• **PROMPT**
Start at the line below containing "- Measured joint" and stop at the line containing "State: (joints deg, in". Repeat every line of that stretch exactly, and nothing outside it.
═══ EXERCISE MATERIAL
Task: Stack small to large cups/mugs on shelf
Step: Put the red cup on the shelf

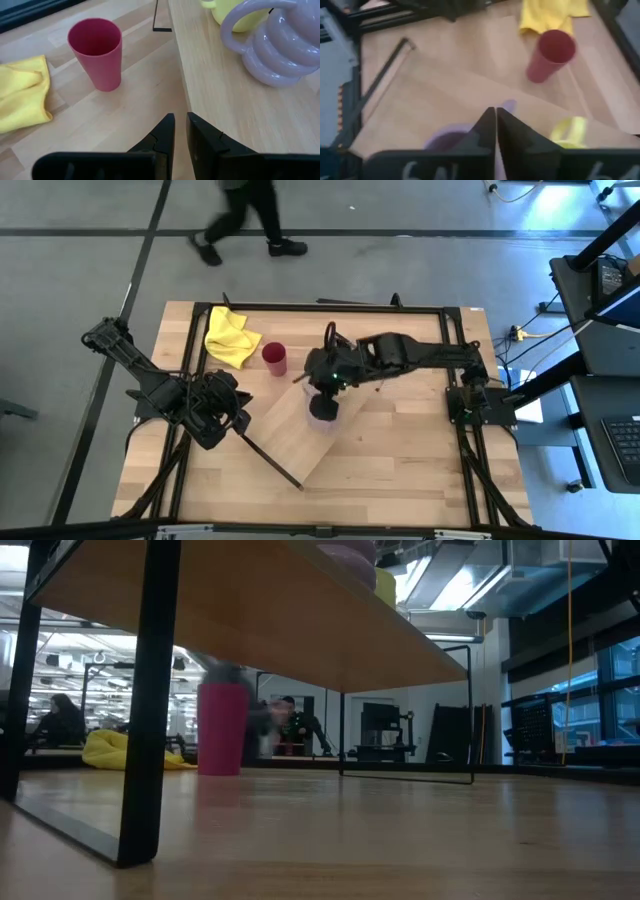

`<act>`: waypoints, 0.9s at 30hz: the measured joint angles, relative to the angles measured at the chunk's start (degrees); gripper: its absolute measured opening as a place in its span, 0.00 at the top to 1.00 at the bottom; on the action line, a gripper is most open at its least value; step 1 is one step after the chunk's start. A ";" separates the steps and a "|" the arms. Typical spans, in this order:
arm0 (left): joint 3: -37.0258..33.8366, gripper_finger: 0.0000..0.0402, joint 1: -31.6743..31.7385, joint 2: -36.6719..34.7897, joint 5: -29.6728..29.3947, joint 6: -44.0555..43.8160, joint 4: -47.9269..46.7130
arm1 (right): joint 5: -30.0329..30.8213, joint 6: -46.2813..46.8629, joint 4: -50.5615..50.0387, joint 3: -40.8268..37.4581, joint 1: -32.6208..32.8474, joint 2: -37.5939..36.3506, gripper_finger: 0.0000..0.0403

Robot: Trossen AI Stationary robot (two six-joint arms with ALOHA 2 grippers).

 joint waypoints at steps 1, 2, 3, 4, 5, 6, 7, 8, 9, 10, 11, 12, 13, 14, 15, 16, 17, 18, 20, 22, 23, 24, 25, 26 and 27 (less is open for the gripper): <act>0.00 0.89 0.51 -0.33 0.00 1.18 -0.20 | 0.00 0.00 0.00 0.01 -0.54 0.01 0.93; 0.00 0.89 1.29 -0.86 0.21 2.52 -0.58 | -0.06 0.02 0.00 0.01 -0.96 0.01 0.89; 0.00 0.89 2.54 -1.64 0.93 3.98 -1.03 | -0.27 0.01 -0.03 0.00 -1.33 0.01 0.85; 0.00 0.89 4.05 -2.40 2.18 6.09 -1.21 | -0.54 -0.06 -0.05 0.01 -1.68 0.01 0.81; 0.00 0.89 5.93 -3.15 3.85 8.92 -0.81 | -1.33 -0.12 -0.04 0.01 -2.07 0.03 0.77; 0.00 0.89 7.94 -3.85 5.78 12.46 0.24 | -1.71 -0.15 -0.02 0.01 -2.45 0.03 0.72; 0.00 0.89 10.02 -4.36 7.61 16.90 1.91 | -1.72 -0.20 -0.02 0.01 -2.80 0.03 0.68; 0.00 0.89 12.20 -4.74 9.18 21.83 3.98 | -1.76 -0.41 0.13 0.00 -3.09 0.03 0.64; 0.00 0.89 14.23 -5.07 10.52 26.72 6.06 | -1.72 -0.88 0.58 0.01 -3.21 0.03 0.61; 0.00 0.89 16.35 -5.32 11.71 31.34 7.91 | -1.48 -1.38 1.37 0.01 -3.26 0.05 0.58; 0.00 0.89 18.64 -5.46 12.53 35.54 9.21 | -1.30 -1.55 2.51 0.01 -3.23 0.04 0.55; 0.00 0.89 20.94 -5.46 13.17 39.14 10.01 | -1.00 -1.60 3.56 -0.01 -3.12 -0.19 0.53; 0.00 0.89 23.34 -5.38 14.16 43.12 10.30 | -0.60 -1.70 4.43 -0.01 -3.06 -0.38 0.51; 0.00 0.89 25.79 -5.27 15.60 46.96 10.16 | 0.00 -1.70 5.74 0.00 -3.00 -0.65 0.49; 0.00 0.89 28.14 -5.08 17.72 50.85 10.04 | 0.62 -1.70 6.76 -0.01 -3.00 -1.31 0.48; 0.00 0.89 30.48 -4.80 19.96 54.94 9.97 | 2.00 -1.70 6.91 -0.01 -3.06 -1.91 0.47; 0.00 0.89 32.81 -4.44 22.16 58.82 9.96 | 3.54 -1.72 7.46 -0.01 -3.28 -2.60 0.47; 0.00 0.89 34.74 -4.07 24.17 62.51 9.99 | 5.35 -1.68 8.11 -0.01 -3.43 -3.45 0.47; -0.02 0.89 38.24 -3.65 27.48 69.40 9.95 | 8.86 -1.46 8.09 -0.01 -3.89 -5.18 0.47; 0.00 0.89 41.33 -3.24 30.07 75.90 10.14 | 12.00 -1.24 8.08 -0.01 -4.42 -6.83 0.47; -0.02 0.89 42.71 -3.13 31.26 78.52 10.00 | 13.45 -0.88 8.01 0.00 -4.72 -7.84 0.47; -0.01 0.89 44.07 -2.93 32.74 80.79 10.18 | 14.49 -0.41 7.86 0.00 -5.03 -8.75 0.47; 0.00 0.89 45.48 -2.59 33.98 82.83 10.43 | 15.29 -0.23 7.88 0.01 -5.30 -9.71 0.47; -0.01 0.89 46.92 -2.28 35.10 84.67 10.41 | 16.08 -0.19 7.87 0.01 -5.57 -10.67 0.47; -0.20 0.89 48.38 -2.04 36.21 86.37 10.44 | 17.07 -0.17 7.91 0.03 -5.68 -11.33 0.47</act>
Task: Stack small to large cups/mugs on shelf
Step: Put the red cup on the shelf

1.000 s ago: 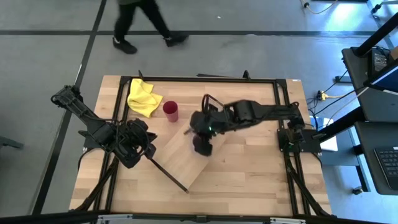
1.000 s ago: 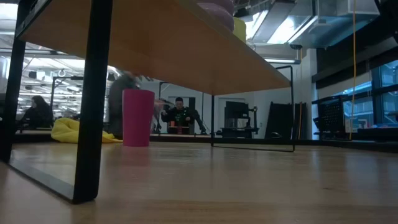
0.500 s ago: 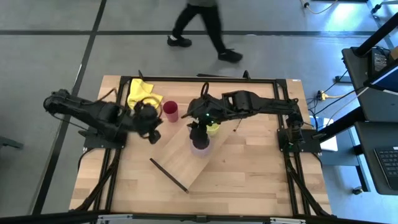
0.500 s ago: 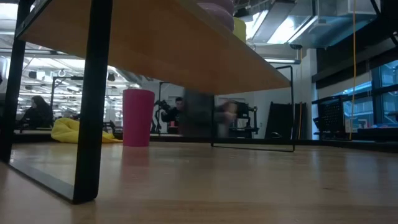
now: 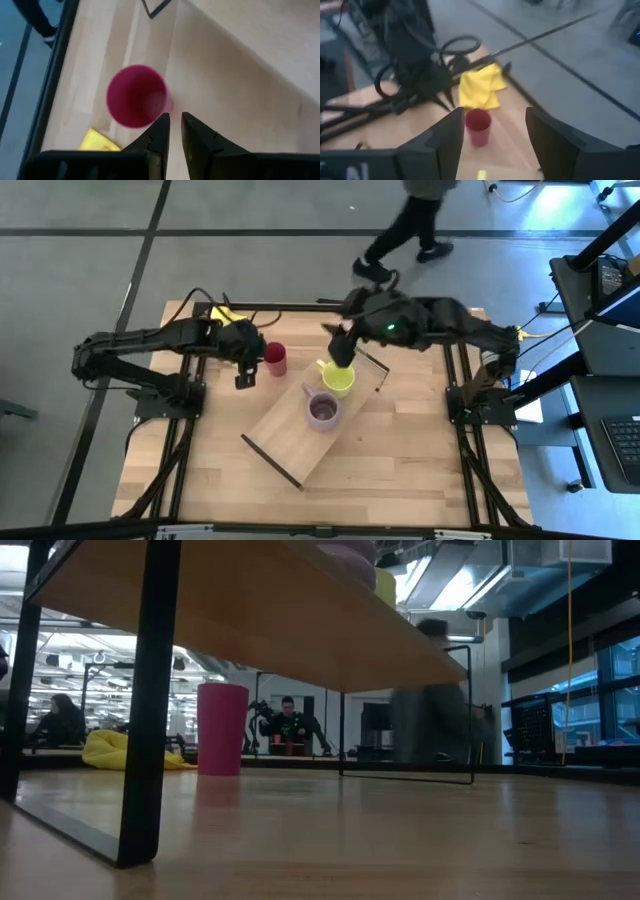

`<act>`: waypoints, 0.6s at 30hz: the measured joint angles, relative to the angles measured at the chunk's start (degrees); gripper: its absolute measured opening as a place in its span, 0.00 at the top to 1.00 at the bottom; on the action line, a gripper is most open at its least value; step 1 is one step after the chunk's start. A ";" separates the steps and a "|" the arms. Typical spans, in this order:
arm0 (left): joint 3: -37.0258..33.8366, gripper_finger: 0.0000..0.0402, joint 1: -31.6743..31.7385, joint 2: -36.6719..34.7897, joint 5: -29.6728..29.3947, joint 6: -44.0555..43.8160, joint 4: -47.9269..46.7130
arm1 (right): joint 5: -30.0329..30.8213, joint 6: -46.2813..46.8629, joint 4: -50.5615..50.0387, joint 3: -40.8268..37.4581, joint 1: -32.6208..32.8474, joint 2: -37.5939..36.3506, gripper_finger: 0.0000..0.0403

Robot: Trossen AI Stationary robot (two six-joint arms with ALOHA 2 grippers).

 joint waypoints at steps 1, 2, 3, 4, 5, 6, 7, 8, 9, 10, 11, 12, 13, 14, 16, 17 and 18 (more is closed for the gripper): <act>-0.33 0.89 1.34 0.31 0.97 1.47 0.49 | 1.02 0.10 0.05 0.05 0.00 -0.71 0.47; -0.95 0.89 2.66 0.61 2.23 2.50 1.58 | 2.16 0.13 -0.09 0.05 -0.04 -1.45 0.47; -2.06 0.89 4.11 0.92 3.71 3.24 2.60 | 3.37 0.04 -0.20 0.05 -0.03 -1.88 0.47; -3.34 0.89 5.50 1.48 5.33 3.90 3.13 | 4.51 0.02 -0.25 0.05 0.00 -2.38 0.47; -4.54 0.89 6.71 1.86 6.68 4.59 3.90 | 5.40 0.04 -0.74 0.05 0.00 -2.96 0.47; -5.85 0.89 7.78 2.14 7.76 4.81 4.71 | 6.21 0.13 -1.65 0.05 0.00 -3.41 0.47; -7.05 0.89 8.49 2.50 8.41 4.97 5.57 | 7.35 0.23 -2.50 0.05 0.00 -3.77 0.47; -8.17 0.89 8.96 2.95 8.64 5.25 6.54 | 8.56 0.45 -3.37 0.05 0.00 -4.10 0.47; -9.24 0.89 9.35 3.26 8.68 6.04 6.76 | 9.57 0.94 -4.82 0.05 0.00 -4.53 0.47; -9.98 0.88 9.64 3.42 8.56 6.94 6.54 | 10.29 1.71 -6.27 0.03 0.00 -4.71 0.47; -10.11 0.88 9.62 3.68 8.41 7.52 7.17 | 10.90 2.37 -7.13 0.03 -0.01 -4.85 0.47; -10.14 0.87 9.62 3.81 8.41 7.61 8.41 | 11.24 3.39 -8.29 0.02 -0.12 -5.14 0.47; -10.03 0.86 9.66 3.75 8.18 7.59 8.50 | 11.23 4.11 -10.00 -0.02 -0.29 -5.32 0.47; -9.72 0.85 9.67 3.71 8.01 7.55 8.34 | 11.25 5.11 -11.08 -0.04 -0.39 -5.48 0.47; -8.26 0.83 9.53 3.73 7.66 7.26 8.87 | 11.30 6.73 -13.18 -0.02 -0.80 -5.55 0.47; -7.51 0.82 9.43 3.65 7.33 6.93 9.01 | 11.28 7.48 -14.39 -0.02 -0.99 -5.55 0.47; -6.93 0.81 9.36 3.63 6.82 6.78 8.93 | 11.28 7.86 -15.12 -0.04 -1.23 -5.50 0.47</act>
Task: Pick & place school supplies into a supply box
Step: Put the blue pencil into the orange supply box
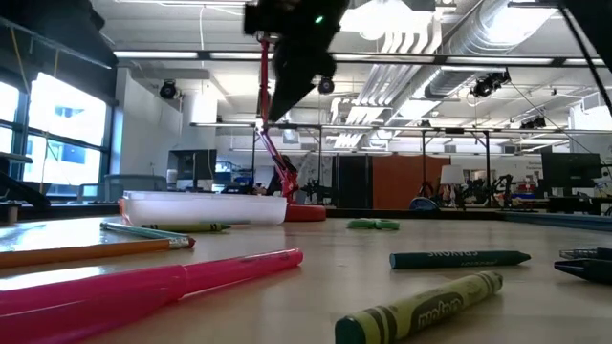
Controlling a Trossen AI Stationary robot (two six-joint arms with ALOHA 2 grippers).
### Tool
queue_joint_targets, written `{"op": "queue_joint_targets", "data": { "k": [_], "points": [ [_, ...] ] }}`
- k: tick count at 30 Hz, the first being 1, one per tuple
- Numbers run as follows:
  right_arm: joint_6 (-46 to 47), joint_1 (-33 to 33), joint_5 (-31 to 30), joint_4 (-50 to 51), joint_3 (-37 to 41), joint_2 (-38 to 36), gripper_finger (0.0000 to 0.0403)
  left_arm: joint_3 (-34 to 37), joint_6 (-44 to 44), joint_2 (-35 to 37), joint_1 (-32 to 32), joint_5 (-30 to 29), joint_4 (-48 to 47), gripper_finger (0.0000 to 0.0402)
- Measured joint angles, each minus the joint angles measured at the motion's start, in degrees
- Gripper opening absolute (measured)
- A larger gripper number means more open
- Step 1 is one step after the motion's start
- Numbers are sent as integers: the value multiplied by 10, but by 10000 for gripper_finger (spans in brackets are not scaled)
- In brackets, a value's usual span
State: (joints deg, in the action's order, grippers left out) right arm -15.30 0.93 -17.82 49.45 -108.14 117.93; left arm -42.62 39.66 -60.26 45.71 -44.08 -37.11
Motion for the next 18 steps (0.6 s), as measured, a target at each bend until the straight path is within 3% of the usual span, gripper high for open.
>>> {"op": "queue_joint_targets", "data": {
  "k": [4, 7, 10, 16, 18],
  "points": [
    [39, -5, 27, -16, 96, -100, 119, 73, -134, -10, -8, 63, 247, 101],
    [70, -2, 23, -86, 199, -183, 119, 114, -200, -18, -39, 85, 366, 101],
    [105, 10, 17, -179, 309, -270, 119, 143, -228, -32, -92, 115, 423, 101],
    [140, 34, 19, -377, 514, -407, 119, 171, -272, -103, -213, 258, 530, 101],
    [140, 39, 18, -452, 568, -441, 119, 173, -289, -120, -235, 267, 530, 101]
  ]
}}
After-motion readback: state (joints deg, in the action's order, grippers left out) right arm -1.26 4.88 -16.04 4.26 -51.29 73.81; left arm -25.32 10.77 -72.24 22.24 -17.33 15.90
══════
• **FINISHED TASK**
- Measured joint angles, each minus the joint angles measured at the motion's start, in degrees
- Gripper opening absolute (measured)
- A larger gripper number means more open
- Step 1 is one step after the motion's start
- Numbers are sent as integers: the value multiplied by 10, but by 10000 for gripper_finger (spans in brackets are not scaled)
- In brackets, a value's usual span
State: (joints deg, in the action's order, grippers left out) right arm -15.30 0.93 -17.82 49.45 -108.14 117.93; left arm -42.62 39.66 -60.26 45.71 -44.08 -37.11

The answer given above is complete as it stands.